Exercise description | Pictures in the material below are to be left out, and only the lines from the line with "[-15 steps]" up to and including the line with "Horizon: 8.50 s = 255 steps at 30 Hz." are to be written out exactly.

Records shown |
# # # #

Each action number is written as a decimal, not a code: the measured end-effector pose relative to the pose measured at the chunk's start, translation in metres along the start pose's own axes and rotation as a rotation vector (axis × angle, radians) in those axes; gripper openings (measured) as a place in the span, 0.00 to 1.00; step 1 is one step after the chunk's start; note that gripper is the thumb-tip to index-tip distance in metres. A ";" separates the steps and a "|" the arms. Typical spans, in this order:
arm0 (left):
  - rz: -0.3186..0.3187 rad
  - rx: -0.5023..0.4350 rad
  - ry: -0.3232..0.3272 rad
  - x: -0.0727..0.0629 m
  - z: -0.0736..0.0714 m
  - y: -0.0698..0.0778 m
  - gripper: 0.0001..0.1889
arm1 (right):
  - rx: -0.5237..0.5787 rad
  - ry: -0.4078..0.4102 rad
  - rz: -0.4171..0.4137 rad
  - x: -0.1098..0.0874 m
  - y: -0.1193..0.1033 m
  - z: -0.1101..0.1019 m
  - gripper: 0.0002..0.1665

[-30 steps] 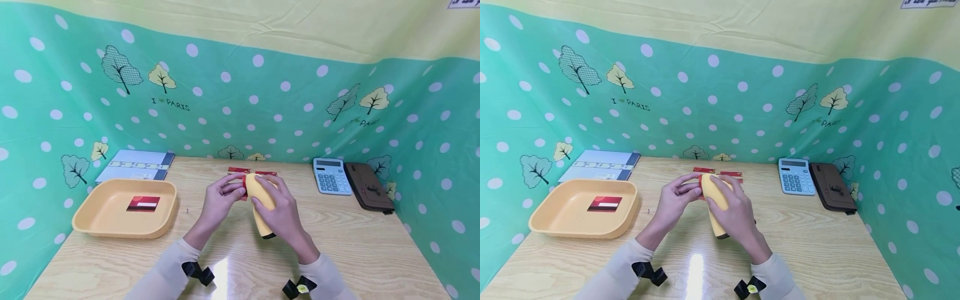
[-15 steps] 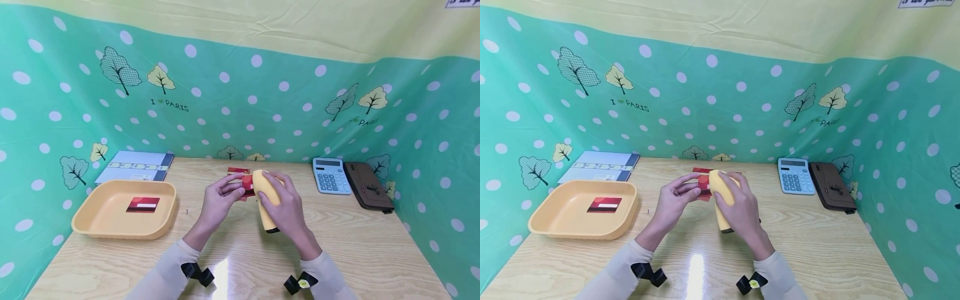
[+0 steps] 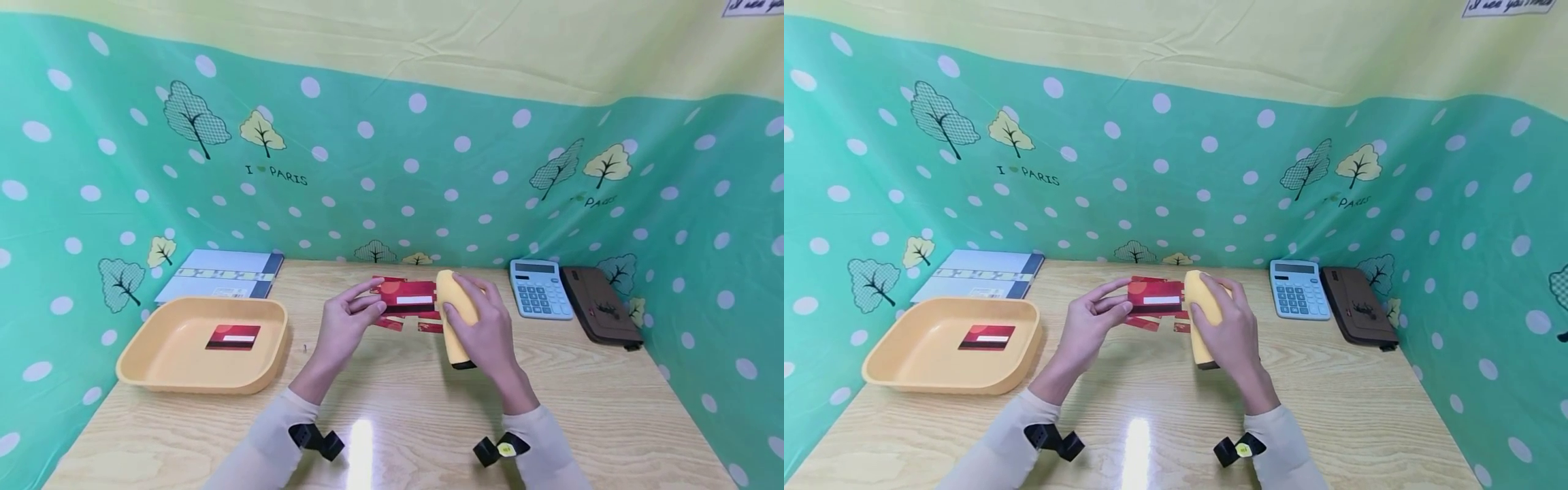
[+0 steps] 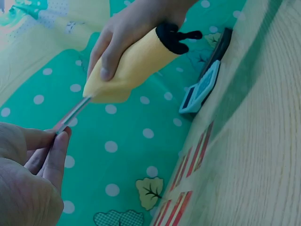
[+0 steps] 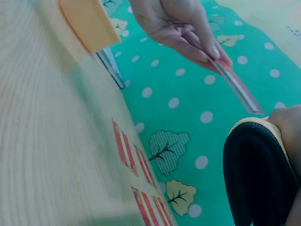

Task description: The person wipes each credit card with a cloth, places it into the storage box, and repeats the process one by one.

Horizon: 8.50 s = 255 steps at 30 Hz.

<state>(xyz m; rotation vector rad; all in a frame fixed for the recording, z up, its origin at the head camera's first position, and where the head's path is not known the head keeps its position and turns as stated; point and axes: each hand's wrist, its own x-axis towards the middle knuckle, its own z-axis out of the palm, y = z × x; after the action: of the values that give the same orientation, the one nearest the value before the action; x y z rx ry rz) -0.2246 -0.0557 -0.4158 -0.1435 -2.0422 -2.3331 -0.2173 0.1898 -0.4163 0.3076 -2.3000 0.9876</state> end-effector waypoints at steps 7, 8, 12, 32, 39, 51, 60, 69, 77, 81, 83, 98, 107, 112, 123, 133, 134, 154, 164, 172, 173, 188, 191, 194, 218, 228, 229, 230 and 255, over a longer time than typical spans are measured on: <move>0.004 -0.020 0.007 0.003 -0.006 0.003 0.22 | 0.040 0.038 0.007 0.005 0.006 -0.010 0.33; 0.005 -0.026 0.008 0.002 -0.006 0.004 0.22 | 0.046 0.040 0.009 0.005 0.007 -0.011 0.33; 0.017 -0.024 0.006 0.002 -0.009 0.009 0.23 | 0.059 0.035 0.012 0.005 0.008 -0.013 0.33; 0.111 0.095 0.046 -0.013 -0.140 0.046 0.26 | 0.051 0.042 0.017 0.005 0.013 -0.021 0.34; 0.029 0.371 0.116 -0.026 -0.189 0.048 0.29 | 0.055 0.043 0.020 0.004 0.014 -0.023 0.33; -0.052 0.579 0.075 -0.035 -0.259 0.023 0.28 | 0.043 0.042 -0.013 0.007 0.012 -0.026 0.33; -0.184 0.648 0.024 -0.030 -0.282 0.015 0.30 | 0.052 0.032 -0.003 0.005 0.012 -0.024 0.33; -0.294 0.674 -0.018 -0.022 -0.300 0.011 0.30 | 0.058 0.026 -0.009 0.005 0.014 -0.023 0.33; -0.261 0.922 -0.009 -0.015 -0.302 0.012 0.25 | 0.057 0.000 -0.012 0.006 0.014 -0.024 0.32; -0.245 0.953 -0.014 -0.015 -0.304 0.013 0.23 | 0.062 -0.007 -0.012 0.006 0.013 -0.025 0.32; -0.232 0.976 -0.014 -0.016 -0.304 0.013 0.23 | 0.066 -0.011 -0.010 0.006 0.013 -0.025 0.32; -0.166 1.026 0.009 -0.024 -0.312 0.017 0.24 | 0.075 -0.021 0.012 0.005 0.011 -0.029 0.33; -0.168 0.807 -0.009 -0.019 -0.294 0.025 0.25 | 0.062 -0.015 0.045 0.006 0.014 -0.034 0.32; -0.093 0.772 -0.061 -0.007 -0.249 0.033 0.25 | 0.067 -0.013 0.062 0.006 0.018 -0.036 0.33; 0.038 0.613 -0.256 0.027 -0.121 0.031 0.20 | 0.072 -0.011 0.098 0.008 0.023 -0.043 0.33; -0.051 0.491 -0.316 0.047 -0.057 -0.027 0.20 | 0.078 -0.009 0.086 0.009 0.025 -0.041 0.33; -0.059 0.482 -0.316 0.050 -0.056 -0.033 0.20 | 0.077 -0.008 0.085 0.009 0.025 -0.041 0.33; -0.112 0.748 -0.327 0.085 -0.046 -0.076 0.31 | 0.078 -0.015 0.084 0.008 0.027 -0.039 0.32; -0.165 0.811 -0.320 0.086 -0.041 -0.073 0.24 | 0.072 -0.028 0.088 0.009 0.026 -0.038 0.33; -0.188 0.869 -0.276 0.083 -0.041 -0.074 0.26 | 0.071 -0.035 0.086 0.008 0.026 -0.036 0.33; -0.180 0.863 -0.262 0.082 -0.041 -0.075 0.27 | 0.069 -0.036 0.087 0.007 0.026 -0.036 0.33; -0.034 0.758 -0.086 0.054 -0.037 -0.080 0.25 | 0.075 -0.032 0.086 0.006 0.024 -0.033 0.33; -0.023 0.677 -0.081 0.052 -0.039 -0.077 0.25 | 0.074 -0.038 0.089 0.006 0.024 -0.033 0.33; 0.003 0.588 -0.091 0.050 -0.039 -0.069 0.27 | 0.077 -0.037 0.085 0.006 0.024 -0.033 0.33; -0.014 0.133 -0.123 0.013 -0.024 0.033 0.26 | 0.140 -0.058 0.032 0.006 0.003 -0.025 0.34; -0.008 0.005 -0.163 0.011 -0.015 0.029 0.26 | 0.153 -0.040 0.069 0.011 -0.008 -0.026 0.34; -0.007 -0.005 -0.171 0.011 -0.013 0.028 0.26 | 0.154 -0.039 0.077 0.010 -0.009 -0.026 0.34; -0.005 -0.017 -0.179 0.012 -0.012 0.027 0.26 | 0.158 -0.037 0.081 0.010 -0.009 -0.026 0.34; 0.018 -0.143 -0.254 0.005 0.001 0.018 0.24 | 0.112 0.045 -0.068 0.002 -0.015 0.004 0.34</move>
<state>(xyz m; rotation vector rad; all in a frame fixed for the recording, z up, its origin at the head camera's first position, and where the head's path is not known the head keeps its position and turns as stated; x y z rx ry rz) -0.2279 -0.0567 -0.3972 -0.4840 -1.9596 -2.5655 -0.2142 0.1768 -0.4087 0.4032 -2.1837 1.0797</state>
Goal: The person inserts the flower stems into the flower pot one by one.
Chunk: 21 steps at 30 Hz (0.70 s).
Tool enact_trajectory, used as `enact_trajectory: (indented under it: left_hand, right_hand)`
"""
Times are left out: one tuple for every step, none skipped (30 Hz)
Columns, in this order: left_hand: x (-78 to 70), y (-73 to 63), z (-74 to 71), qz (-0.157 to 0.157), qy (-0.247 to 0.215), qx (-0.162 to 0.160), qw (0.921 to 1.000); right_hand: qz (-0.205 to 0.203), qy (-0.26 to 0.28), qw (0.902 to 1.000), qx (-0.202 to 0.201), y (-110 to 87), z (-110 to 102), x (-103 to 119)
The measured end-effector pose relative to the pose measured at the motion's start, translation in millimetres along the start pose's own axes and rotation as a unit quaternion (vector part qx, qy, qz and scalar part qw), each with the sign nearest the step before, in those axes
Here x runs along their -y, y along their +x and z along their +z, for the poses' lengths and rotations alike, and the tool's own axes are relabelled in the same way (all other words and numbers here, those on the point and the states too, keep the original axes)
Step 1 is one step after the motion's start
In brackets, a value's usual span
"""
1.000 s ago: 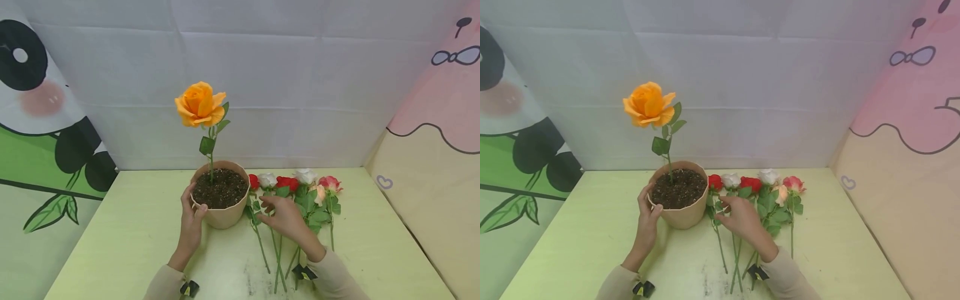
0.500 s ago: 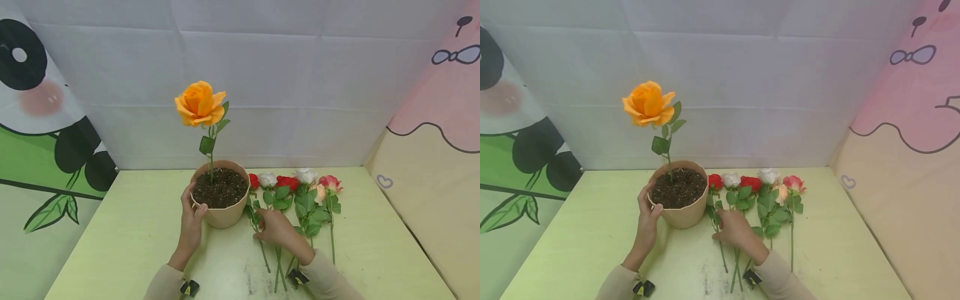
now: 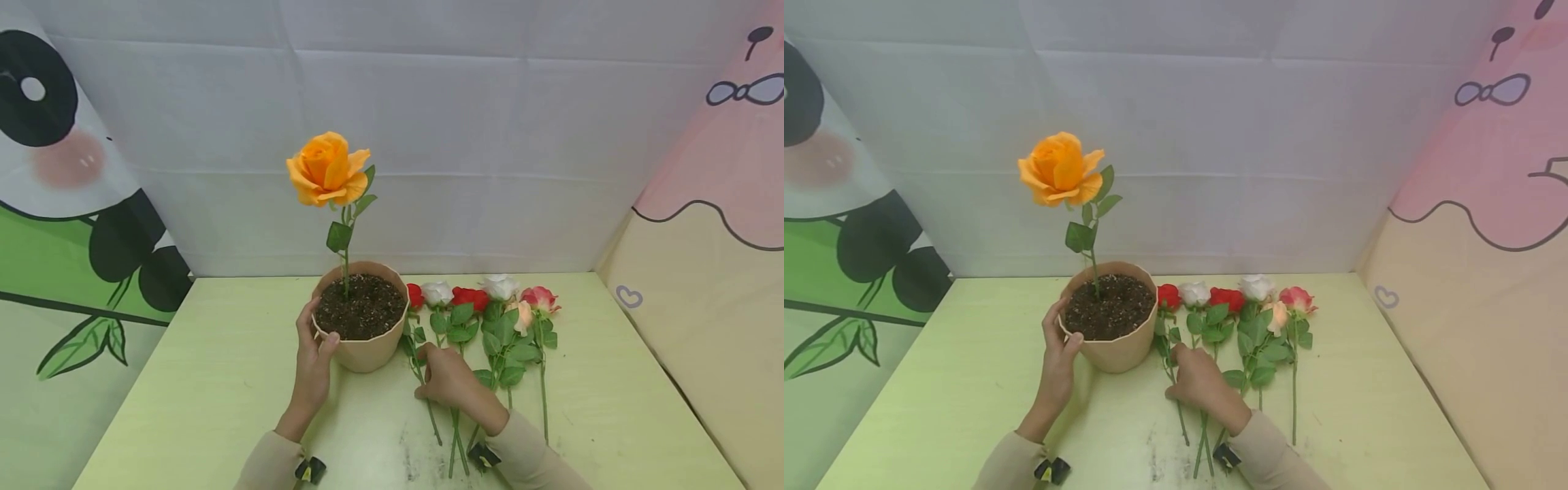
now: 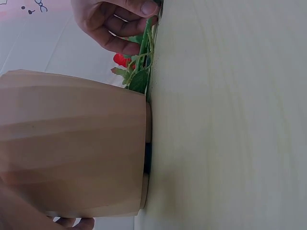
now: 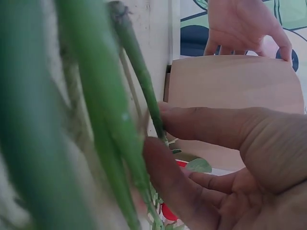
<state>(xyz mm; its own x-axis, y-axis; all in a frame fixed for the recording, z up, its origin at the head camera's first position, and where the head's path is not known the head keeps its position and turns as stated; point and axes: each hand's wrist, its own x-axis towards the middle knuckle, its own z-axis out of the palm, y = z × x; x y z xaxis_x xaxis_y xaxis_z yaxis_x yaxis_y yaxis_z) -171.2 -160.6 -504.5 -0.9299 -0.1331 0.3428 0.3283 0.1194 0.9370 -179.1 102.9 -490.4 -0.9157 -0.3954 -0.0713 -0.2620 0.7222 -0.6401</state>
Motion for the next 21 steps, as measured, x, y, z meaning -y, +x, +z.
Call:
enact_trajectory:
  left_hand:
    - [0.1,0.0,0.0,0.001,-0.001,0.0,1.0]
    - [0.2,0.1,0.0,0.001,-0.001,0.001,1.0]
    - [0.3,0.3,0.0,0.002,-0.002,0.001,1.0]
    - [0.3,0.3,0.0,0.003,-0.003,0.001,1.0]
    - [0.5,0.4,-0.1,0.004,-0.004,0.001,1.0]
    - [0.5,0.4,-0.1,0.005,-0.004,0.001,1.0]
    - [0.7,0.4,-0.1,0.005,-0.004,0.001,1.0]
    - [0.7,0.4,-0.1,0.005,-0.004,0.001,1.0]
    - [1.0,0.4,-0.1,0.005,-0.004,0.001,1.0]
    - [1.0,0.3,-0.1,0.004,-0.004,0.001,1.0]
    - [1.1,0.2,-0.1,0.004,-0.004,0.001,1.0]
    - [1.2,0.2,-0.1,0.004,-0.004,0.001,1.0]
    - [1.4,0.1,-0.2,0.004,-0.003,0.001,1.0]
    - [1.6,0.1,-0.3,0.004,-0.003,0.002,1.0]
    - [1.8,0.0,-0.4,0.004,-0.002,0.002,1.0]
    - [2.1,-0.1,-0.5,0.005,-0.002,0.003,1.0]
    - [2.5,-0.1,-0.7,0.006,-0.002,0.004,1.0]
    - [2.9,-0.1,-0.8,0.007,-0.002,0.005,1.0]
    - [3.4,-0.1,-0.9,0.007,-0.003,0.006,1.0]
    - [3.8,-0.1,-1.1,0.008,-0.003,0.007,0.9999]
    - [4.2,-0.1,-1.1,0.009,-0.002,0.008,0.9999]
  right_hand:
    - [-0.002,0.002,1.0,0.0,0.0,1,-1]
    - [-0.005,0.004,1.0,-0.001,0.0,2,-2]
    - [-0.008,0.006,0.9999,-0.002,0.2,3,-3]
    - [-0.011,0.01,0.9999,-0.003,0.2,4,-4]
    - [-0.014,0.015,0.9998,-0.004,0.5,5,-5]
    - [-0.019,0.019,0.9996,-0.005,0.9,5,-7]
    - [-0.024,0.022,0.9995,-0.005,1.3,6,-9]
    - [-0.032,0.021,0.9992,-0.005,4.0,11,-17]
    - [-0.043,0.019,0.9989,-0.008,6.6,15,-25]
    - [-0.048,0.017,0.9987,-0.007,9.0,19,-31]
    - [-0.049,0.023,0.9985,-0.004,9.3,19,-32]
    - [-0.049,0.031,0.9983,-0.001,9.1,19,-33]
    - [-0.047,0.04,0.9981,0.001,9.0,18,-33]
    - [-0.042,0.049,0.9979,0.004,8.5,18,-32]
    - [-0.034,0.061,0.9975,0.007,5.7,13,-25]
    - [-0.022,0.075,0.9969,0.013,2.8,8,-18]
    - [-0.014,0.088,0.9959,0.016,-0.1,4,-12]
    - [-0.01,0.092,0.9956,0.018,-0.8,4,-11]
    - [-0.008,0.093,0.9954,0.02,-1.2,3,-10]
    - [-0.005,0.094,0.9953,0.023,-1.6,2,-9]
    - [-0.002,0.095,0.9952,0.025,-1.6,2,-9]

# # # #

Task solution |
[-15 steps] 
[+0 steps] 
[+0 steps] 
[+0 steps] 

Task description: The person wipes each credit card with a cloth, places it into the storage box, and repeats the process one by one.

Horizon: 8.50 s = 255 steps at 30 Hz.

Nothing more remains to be added to this answer.